Exercise details
Would you copy the records below, exactly and only from their first line through the line containing "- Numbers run", without any pictures?
# # #
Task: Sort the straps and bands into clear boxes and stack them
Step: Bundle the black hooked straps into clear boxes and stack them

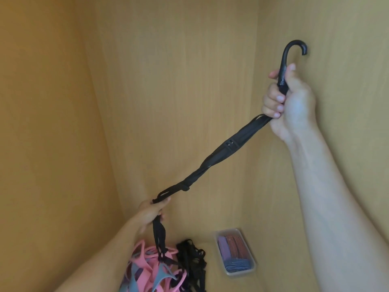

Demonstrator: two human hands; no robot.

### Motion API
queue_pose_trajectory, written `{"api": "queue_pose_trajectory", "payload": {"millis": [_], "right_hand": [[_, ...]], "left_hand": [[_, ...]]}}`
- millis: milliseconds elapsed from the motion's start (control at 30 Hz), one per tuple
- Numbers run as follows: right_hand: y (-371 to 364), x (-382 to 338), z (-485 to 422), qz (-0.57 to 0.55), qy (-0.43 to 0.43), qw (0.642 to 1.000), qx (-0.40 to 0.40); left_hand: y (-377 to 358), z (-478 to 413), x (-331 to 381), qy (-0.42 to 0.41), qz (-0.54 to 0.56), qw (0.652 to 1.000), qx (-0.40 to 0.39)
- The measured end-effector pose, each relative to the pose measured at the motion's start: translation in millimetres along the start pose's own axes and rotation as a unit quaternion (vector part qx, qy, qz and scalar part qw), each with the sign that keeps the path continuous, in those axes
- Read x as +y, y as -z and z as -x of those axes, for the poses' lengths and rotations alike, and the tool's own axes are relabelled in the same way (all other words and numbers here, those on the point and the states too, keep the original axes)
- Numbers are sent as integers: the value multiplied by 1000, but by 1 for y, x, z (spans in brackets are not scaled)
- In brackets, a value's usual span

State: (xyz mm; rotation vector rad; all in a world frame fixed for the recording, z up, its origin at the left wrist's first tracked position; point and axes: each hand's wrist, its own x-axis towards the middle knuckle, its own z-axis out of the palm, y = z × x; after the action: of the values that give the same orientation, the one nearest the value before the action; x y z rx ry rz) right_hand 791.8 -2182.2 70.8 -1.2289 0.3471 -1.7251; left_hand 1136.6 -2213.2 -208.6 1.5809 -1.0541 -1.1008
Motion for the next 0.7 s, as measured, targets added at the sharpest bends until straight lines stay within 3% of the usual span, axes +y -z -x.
{"api": "queue_pose_trajectory", "payload": {"millis": [333,467,600,700], "right_hand": [[5,-21,17,30,26,999,-32],[10,-11,27,76,37,995,-51],[13,12,36,132,-6,988,-76],[12,36,42,188,-55,975,-101]], "left_hand": [[22,-8,-21,36,-89,995,17],[28,-8,-22,57,-27,998,3],[13,-3,12,36,-48,998,30],[-7,10,57,-13,-98,995,-28]]}}
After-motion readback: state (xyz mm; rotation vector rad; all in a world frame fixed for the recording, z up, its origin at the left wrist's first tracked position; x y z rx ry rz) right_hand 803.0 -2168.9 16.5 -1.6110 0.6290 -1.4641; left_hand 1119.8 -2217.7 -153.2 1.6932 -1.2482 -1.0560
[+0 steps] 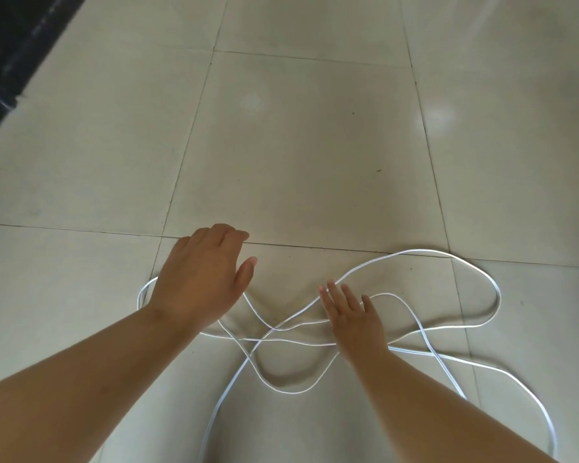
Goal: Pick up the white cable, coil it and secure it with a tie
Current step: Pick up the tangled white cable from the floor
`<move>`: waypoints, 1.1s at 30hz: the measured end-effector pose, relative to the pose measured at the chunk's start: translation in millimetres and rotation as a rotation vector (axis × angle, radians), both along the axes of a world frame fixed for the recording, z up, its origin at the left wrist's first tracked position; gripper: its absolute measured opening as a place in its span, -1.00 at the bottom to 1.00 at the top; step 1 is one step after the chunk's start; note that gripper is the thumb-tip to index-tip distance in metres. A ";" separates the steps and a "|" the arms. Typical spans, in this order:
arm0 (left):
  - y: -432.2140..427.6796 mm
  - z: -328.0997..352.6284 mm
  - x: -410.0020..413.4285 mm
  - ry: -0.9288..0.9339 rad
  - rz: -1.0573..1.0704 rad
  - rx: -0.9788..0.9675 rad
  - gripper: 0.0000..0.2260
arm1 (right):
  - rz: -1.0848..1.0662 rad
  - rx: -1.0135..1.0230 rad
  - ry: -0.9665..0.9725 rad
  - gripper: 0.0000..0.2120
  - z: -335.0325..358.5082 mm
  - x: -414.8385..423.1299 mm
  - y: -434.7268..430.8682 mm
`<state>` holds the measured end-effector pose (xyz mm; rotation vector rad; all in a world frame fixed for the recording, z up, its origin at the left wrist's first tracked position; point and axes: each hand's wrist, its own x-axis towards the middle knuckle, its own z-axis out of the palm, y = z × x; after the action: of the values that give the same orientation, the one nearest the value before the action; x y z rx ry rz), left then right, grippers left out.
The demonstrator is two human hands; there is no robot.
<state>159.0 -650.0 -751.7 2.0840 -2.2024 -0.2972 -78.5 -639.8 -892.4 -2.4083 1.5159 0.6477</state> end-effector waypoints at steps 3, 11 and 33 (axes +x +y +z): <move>2.7 -0.2 3.2 0.014 0.000 -0.015 -0.69 | 0.039 0.017 0.037 -0.36 -5.5 2.4 -9.1; 6.8 -0.6 7.6 -0.011 -0.016 -0.046 -0.70 | 0.004 0.003 -0.090 -0.78 6.5 8.1 -10.1; -19.7 104.9 -4.2 -0.092 0.010 -0.018 -0.72 | -0.121 -0.166 -0.074 -0.76 169.1 1.6 -40.3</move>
<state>154.8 -669.7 -646.8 2.1399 -2.2354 -0.1827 -76.9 -680.1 -723.3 -2.4037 1.7309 0.4175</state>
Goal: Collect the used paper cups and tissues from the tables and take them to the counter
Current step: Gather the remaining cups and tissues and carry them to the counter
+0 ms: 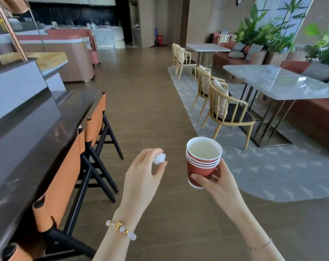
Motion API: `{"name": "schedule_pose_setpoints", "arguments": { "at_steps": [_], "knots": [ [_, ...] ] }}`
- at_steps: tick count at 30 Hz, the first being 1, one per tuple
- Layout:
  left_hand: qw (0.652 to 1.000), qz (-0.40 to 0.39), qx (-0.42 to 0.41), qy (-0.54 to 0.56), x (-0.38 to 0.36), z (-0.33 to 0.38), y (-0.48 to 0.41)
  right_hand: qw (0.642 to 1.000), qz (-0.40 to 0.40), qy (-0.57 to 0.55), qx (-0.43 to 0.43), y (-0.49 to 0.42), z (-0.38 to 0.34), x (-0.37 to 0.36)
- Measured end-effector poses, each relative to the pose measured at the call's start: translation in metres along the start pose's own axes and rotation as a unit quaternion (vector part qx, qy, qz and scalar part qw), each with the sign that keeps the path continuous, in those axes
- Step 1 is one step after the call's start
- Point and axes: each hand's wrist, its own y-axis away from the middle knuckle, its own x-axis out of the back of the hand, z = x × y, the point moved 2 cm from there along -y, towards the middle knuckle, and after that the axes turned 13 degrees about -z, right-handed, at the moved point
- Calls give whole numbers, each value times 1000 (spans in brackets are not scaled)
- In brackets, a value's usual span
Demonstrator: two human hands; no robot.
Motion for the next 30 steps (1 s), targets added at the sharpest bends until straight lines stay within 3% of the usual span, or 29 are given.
{"name": "schedule_pose_setpoints", "arguments": {
  "at_steps": [8, 19, 30],
  "knots": [
    [1000, -2, 10, -7, -23, -80, -118, 1000, -18, 2, 7, -154, 19, -5],
    [997, 29, 51, -55, -49, -207, -343, 997, -67, -12, 26, -440, 38, -7],
    [996, 41, 66, -52, -83, -315, -520, 997, -80, -7, 18, -645, 62, -9]
  ]
}}
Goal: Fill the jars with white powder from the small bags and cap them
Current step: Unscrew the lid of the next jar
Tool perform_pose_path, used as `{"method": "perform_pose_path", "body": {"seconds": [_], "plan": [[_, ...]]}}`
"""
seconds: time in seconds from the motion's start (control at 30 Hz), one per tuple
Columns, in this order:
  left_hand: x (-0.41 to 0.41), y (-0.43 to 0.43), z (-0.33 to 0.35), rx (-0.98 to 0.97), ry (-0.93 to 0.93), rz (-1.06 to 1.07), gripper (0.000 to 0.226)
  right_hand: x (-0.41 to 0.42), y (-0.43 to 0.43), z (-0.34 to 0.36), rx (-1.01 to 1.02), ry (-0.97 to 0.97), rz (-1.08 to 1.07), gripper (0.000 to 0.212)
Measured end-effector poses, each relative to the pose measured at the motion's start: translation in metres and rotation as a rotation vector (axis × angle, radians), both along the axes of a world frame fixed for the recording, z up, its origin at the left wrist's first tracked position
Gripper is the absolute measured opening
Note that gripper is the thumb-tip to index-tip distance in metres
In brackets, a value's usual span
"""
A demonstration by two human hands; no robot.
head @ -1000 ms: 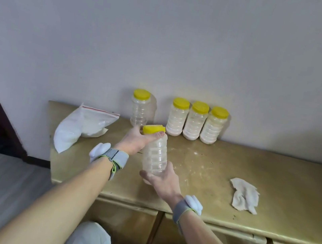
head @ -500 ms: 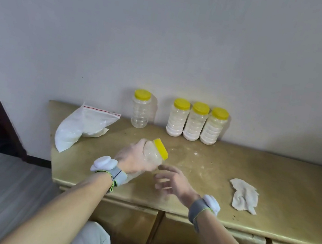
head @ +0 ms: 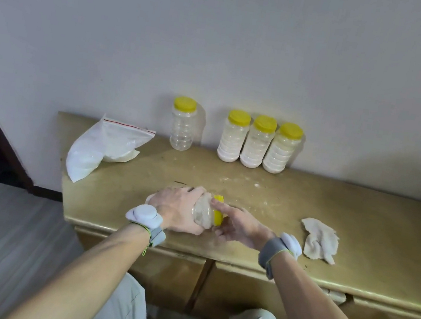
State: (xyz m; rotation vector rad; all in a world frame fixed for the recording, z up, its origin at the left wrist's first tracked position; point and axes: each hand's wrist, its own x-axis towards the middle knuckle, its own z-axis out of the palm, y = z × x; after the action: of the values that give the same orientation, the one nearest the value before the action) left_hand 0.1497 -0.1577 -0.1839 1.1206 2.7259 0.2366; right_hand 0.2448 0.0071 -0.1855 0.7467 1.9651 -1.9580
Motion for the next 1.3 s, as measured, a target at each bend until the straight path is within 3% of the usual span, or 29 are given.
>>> {"method": "perform_pose_path", "body": {"seconds": [0.07,0.13,0.2,0.3,0.4,0.5,0.67,0.83,1.03,1.17,1.3], "plan": [[-0.002,-0.003,0.002,0.006,-0.016,0.008,0.071,0.001,0.005,0.002,-0.037,0.044,0.048,0.043],[-0.001,-0.004,0.003,-0.014,0.001,-0.016,0.074,0.001,0.011,0.002,-0.049,0.086,0.086,0.065],[0.003,-0.004,0.004,-0.033,0.039,-0.036,0.075,0.000,0.014,0.002,-0.050,0.102,0.102,0.070],[0.005,-0.003,0.004,-0.028,0.082,-0.055,0.075,-0.002,0.008,0.007,-0.002,0.008,0.070,0.050],[0.004,-0.005,0.003,-0.014,0.078,-0.041,0.077,-0.003,0.003,0.009,0.063,-0.080,0.110,0.052],[0.004,-0.006,0.000,-0.014,0.076,-0.042,0.078,-0.001,0.010,0.006,-0.040,-0.023,0.108,0.042],[0.003,-0.005,0.000,-0.019,0.092,-0.044,0.077,0.000,0.017,0.004,-0.046,0.075,0.162,0.069],[0.003,-0.005,0.000,-0.014,0.103,-0.037,0.077,-0.002,0.009,0.001,0.002,-0.073,0.082,0.058],[0.002,-0.005,-0.002,-0.025,0.084,-0.063,0.078,0.000,0.016,0.002,-0.135,0.018,0.052,0.046],[0.003,-0.004,0.000,-0.042,0.102,-0.080,0.077,0.001,0.020,0.001,-0.019,0.110,0.111,0.061],[0.007,-0.002,0.003,-0.054,0.122,-0.089,0.073,0.003,0.018,-0.001,0.380,0.213,0.230,0.076]]}}
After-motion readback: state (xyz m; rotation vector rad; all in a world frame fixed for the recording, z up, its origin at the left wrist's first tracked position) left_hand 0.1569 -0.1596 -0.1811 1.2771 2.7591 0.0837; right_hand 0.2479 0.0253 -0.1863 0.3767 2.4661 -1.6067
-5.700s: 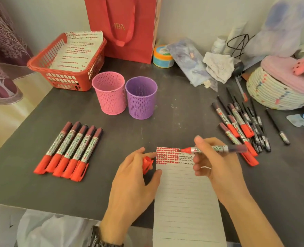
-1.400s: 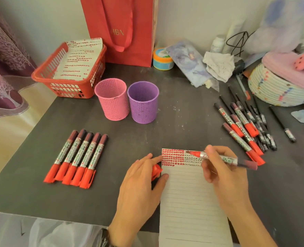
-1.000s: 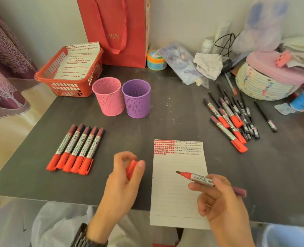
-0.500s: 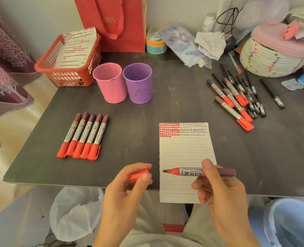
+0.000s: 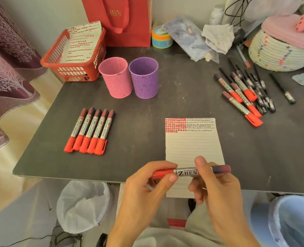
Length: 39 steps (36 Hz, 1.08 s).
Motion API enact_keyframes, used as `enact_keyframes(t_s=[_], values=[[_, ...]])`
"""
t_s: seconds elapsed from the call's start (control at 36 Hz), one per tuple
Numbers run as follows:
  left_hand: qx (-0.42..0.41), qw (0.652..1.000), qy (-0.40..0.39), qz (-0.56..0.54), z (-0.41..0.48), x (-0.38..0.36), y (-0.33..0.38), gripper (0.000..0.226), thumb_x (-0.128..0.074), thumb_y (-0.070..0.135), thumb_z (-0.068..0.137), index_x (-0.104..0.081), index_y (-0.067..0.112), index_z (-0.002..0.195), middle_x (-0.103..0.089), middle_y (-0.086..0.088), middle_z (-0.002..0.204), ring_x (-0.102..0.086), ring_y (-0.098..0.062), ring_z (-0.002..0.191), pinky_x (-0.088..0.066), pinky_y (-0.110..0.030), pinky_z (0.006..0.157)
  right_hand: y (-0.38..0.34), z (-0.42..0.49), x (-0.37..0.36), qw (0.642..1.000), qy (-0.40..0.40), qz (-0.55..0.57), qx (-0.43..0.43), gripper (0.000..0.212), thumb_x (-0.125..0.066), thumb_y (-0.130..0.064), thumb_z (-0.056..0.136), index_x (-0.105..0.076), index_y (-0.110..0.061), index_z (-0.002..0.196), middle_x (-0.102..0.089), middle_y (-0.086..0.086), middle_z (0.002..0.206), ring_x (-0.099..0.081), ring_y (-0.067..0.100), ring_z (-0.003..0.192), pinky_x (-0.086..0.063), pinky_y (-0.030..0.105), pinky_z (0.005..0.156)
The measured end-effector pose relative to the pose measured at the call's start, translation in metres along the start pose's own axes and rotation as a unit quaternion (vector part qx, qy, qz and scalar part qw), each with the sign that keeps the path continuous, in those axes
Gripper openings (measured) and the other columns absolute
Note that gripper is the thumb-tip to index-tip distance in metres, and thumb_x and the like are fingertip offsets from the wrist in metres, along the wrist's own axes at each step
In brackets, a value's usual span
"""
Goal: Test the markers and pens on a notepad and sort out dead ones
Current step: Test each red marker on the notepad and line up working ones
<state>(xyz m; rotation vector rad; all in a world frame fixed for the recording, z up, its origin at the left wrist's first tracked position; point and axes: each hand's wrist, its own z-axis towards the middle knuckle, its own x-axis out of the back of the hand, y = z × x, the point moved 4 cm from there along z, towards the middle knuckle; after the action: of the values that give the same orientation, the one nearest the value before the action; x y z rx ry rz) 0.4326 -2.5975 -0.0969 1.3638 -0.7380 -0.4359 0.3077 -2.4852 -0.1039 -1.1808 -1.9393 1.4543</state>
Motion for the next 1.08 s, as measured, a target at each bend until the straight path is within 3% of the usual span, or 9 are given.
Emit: enact_keyframes(t_s=[0.19,0.36,0.44,0.56,0.69,0.81,0.92,1.0,1.08], values=[[-0.024,0.998,-0.010,0.049,0.002,0.004,0.002,0.026,-0.073,0.053,0.078,-0.071,0.044,0.103,-0.073,0.020,0.094,-0.068,-0.005,0.085,-0.046,-0.008,0.071,0.006,0.003,0.003,1.000,0.007,-0.003,-0.021,0.061,-0.072,-0.071,0.060,-0.070,-0.011,0.060,-0.055,0.010,0.046,-0.044,0.016,0.036,-0.035,0.022,0.035],[-0.021,0.998,-0.016,0.059,0.005,0.013,-0.004,0.023,-0.073,0.049,0.079,-0.072,0.043,0.102,-0.074,0.018,0.095,-0.069,-0.007,0.090,-0.046,-0.009,0.074,-0.002,0.008,0.006,0.997,-0.083,0.001,0.002,0.073,-0.078,-0.082,0.050,-0.074,-0.017,0.082,-0.067,0.014,0.064,-0.050,0.019,0.042,-0.039,0.025,0.038],[-0.024,0.997,-0.019,0.070,0.005,0.021,-0.004,0.023,-0.072,0.050,0.080,-0.072,0.044,0.103,-0.074,0.019,0.096,-0.068,-0.006,0.089,-0.046,-0.009,0.073,-0.013,0.010,0.015,0.989,-0.140,-0.038,0.020,0.061,-0.080,-0.076,0.058,-0.074,-0.022,0.088,-0.069,0.016,0.069,-0.049,0.020,0.043,-0.040,0.023,0.041],[-0.016,0.995,-0.048,0.082,0.005,0.025,-0.005,0.022,-0.073,0.050,0.081,-0.072,0.042,0.101,-0.074,0.016,0.092,-0.064,-0.007,0.080,-0.043,-0.010,0.070,-0.017,0.002,0.015,0.945,-0.260,-0.194,0.035,0.029,-0.071,-0.042,0.079,-0.072,-0.031,0.106,-0.070,0.006,0.077,-0.050,0.013,0.047,-0.043,0.024,0.046],[-0.012,0.995,-0.052,0.083,0.004,0.037,-0.004,0.035,-0.073,0.049,0.083,-0.065,0.041,0.116,-0.072,0.010,0.092,-0.060,-0.013,0.072,-0.047,-0.018,0.070,-0.008,-0.008,0.007,0.925,-0.270,-0.259,0.068,0.033,-0.064,-0.055,0.081,-0.069,-0.046,0.113,-0.066,-0.010,0.073,-0.051,0.002,0.057,-0.039,0.011,0.051],[-0.009,0.998,-0.043,0.045,0.003,0.045,-0.003,0.068,-0.075,0.055,0.081,-0.045,0.042,0.140,-0.066,0.005,0.120,-0.065,-0.024,0.102,-0.051,-0.034,0.084,0.002,-0.014,-0.003,0.958,-0.238,-0.156,0.042,0.024,-0.065,-0.047,0.089,-0.074,-0.034,0.108,-0.051,-0.007,0.056,-0.040,0.004,0.045,-0.034,0.015,0.044],[0.008,0.981,0.011,-0.195,0.004,0.054,0.000,0.068,-0.072,0.057,0.082,-0.053,0.027,0.139,-0.059,-0.007,0.137,-0.058,-0.028,0.123,-0.050,-0.039,0.097,0.012,-0.023,-0.014,0.975,-0.210,-0.072,0.010,0.025,-0.067,-0.037,0.080,-0.077,-0.028,0.101,-0.044,0.000,0.056,-0.034,0.009,0.042,-0.032,0.016,0.040],[0.070,0.908,0.066,-0.408,0.010,0.057,-0.001,0.056,-0.074,0.051,0.077,-0.068,0.017,0.122,-0.066,-0.012,0.125,-0.062,-0.030,0.115,-0.054,-0.038,0.092,0.020,-0.029,-0.023,0.977,-0.210,-0.049,-0.002,0.015,-0.072,-0.036,0.090,-0.077,-0.026,0.100,-0.043,-0.005,0.053,-0.035,0.007,0.041,-0.032,0.015,0.041],[0.088,0.871,0.103,-0.473,0.017,0.051,-0.001,0.034,-0.068,0.045,0.083,-0.072,0.017,0.102,-0.069,-0.006,0.105,-0.067,-0.027,0.095,-0.055,-0.037,0.081,0.029,-0.036,-0.031,0.972,-0.226,-0.064,-0.004,0.023,-0.065,-0.036,0.086,-0.077,-0.029,0.104,-0.044,-0.011,0.051,-0.037,0.004,0.042,-0.032,0.014,0.043]])
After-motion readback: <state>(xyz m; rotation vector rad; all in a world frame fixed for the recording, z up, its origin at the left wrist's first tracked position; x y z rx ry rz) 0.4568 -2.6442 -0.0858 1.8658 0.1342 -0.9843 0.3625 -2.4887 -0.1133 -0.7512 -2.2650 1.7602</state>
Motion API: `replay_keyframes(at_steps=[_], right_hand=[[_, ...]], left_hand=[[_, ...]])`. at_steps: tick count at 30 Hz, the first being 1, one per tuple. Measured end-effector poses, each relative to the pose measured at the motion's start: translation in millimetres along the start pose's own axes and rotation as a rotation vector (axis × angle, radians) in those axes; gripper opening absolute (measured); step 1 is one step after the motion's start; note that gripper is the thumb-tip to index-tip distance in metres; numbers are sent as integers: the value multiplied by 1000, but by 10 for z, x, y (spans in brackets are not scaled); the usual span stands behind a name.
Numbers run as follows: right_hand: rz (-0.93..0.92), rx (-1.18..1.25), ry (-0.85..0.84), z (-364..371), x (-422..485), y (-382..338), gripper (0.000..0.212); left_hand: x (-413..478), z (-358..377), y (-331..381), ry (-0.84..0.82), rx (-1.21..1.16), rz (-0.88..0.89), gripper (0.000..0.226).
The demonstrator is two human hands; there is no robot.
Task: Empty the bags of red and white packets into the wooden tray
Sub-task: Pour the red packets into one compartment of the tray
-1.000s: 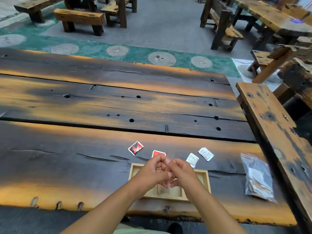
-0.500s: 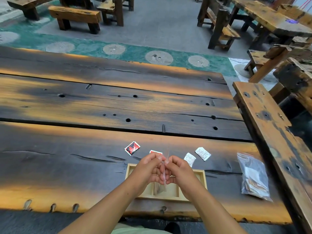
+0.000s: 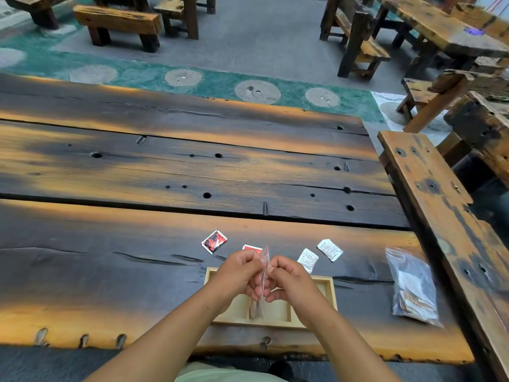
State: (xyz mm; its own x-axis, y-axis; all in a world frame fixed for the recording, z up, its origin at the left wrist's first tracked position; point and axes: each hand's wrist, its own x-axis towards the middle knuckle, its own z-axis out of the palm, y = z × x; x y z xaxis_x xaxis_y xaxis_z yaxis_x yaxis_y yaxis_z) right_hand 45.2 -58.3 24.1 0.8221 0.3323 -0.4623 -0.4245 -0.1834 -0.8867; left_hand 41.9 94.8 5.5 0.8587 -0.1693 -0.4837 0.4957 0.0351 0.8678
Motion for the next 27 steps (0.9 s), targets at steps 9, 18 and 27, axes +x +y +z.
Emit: replay_keyframes(at_steps=[9,18,27], right_hand=[[-20,-100,-51,-53,-40,-106,34],[-28,10,-112,-64,-90,-122,20],[-21,-194,11,-290,-41,-129,24]], left_hand=[[-83,-58,73,-120,140,39,17],[-211,-134,142,-247,148,41,22],[-350,-271,258,-160,287,48,28]])
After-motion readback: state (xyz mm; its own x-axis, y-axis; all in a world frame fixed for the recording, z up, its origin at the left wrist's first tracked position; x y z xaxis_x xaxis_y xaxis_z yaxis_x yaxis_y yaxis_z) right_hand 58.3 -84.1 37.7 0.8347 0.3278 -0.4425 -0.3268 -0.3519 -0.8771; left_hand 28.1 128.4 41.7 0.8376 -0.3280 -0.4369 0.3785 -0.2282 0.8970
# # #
Output of the exercise
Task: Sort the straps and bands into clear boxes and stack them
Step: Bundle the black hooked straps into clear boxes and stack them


Demonstrator: two human hands; no robot.

### Motion API
queue_pose_trajectory, written `{"api": "queue_pose_trajectory", "payload": {"millis": [_], "right_hand": [[_, ...]], "left_hand": [[_, ...]]}}`
- millis: milliseconds elapsed from the motion's start (control at 30 Hz), one per tuple
- Numbers run as follows: right_hand: y (-371 to 364), x (-382 to 338), z (-485 to 422), qz (-0.57 to 0.55), qy (-0.43 to 0.43), qw (0.642 to 1.000), qx (-0.40 to 0.40); left_hand: y (-377 to 358), z (-478 to 413), x (-331 to 381), qy (-0.42 to 0.41), qz (-0.54 to 0.56), qw (0.652 to 1.000), qx (-0.40 to 0.39)

Nothing else belongs to this exercise.